Data Catalog
A hierarchical browser for Unity Catalog, allowing users to explore catalogs, schemas, tables, and columns with a modern, intuitive interface.
Overview
The Data Catalog provides a native React interface for browsing Unity Catalog metadata. It features a hierarchical tree view that loads data on-demand as users expand nodes, with client-side caching for performance.
Like the SQL Editor, the Data Catalog is implemented as a native component rather than an iframe, enabling tight integration with other features like SQL autocomplete and pipeline node configuration. All API calls use the SSO-SPN authentication pattern.
Key Benefits
- Hierarchical navigation (Catalogs → Schemas → Tables → Columns)

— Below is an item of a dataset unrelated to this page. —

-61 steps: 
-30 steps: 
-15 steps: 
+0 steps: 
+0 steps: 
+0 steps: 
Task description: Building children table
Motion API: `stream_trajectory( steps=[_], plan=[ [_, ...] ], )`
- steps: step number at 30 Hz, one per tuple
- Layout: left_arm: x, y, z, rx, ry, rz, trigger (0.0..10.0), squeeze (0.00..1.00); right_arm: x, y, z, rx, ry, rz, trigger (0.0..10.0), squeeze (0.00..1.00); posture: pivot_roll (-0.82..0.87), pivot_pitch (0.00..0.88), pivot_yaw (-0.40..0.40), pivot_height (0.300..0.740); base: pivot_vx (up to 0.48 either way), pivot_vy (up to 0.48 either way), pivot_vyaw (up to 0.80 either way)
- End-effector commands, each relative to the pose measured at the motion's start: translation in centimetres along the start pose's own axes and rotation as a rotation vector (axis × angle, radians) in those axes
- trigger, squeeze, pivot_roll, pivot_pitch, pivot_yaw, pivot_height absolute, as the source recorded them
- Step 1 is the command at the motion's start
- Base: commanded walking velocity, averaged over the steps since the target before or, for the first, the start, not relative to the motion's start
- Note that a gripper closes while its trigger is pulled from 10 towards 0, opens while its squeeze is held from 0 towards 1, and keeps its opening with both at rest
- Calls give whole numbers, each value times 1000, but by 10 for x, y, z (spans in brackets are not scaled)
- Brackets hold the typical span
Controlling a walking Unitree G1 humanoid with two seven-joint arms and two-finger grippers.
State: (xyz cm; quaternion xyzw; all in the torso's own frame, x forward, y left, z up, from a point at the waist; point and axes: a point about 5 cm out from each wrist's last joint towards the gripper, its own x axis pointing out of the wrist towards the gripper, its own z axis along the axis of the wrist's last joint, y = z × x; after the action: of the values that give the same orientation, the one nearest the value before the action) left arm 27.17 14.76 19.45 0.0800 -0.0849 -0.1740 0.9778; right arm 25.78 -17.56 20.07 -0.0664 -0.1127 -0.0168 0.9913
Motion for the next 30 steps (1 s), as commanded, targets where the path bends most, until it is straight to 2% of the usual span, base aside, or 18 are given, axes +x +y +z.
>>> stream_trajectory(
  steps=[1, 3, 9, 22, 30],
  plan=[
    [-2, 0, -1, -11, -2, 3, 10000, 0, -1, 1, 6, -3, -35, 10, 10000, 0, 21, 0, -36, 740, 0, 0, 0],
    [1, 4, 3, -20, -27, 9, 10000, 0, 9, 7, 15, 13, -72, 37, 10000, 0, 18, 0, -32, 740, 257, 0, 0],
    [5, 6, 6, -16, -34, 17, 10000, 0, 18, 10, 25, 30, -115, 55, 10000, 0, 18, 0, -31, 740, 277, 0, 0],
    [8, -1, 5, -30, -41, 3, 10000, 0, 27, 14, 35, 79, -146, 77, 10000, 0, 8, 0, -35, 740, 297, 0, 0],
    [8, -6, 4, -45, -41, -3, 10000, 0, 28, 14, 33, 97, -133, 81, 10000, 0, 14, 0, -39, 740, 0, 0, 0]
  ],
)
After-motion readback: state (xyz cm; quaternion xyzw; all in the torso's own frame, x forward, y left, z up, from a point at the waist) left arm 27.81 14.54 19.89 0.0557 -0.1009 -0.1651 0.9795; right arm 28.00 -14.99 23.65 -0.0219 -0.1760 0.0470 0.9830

- Lazy loading for fast initial render
- Client-side caching to minimize API calls
- Integration with SQL Editor for autocomplete
- Support for BYOD (Bring Your Own Data) Delta Sharing catalogs
How It Works
The Data Catalog fetches Unity Catalog metadata through Next.js API routes. Each level of the hierarchy has a dedicated endpoint, and metadata is loaded on-demand when users expand tree nodes.
Architecture
Lazy Loading Strategy
The tree view uses a lazy loading strategy to ensure fast initial render and efficient API usage:
- Initial load: Only top-level catalogs are fetched
- Expand catalog: Schemas for that catalog are fetched
- Expand schema: Tables in that schema are fetched
- Select table: Column details are fetched and displayed
- Cache hit: If data is already cached, no API call is made
User Experience
The Data Catalog features a two-panel interface with tree navigation on the left and detailed metadata display on the right.
Features
- Hierarchical tree view (Catalogs → Schemas → Tables → Columns)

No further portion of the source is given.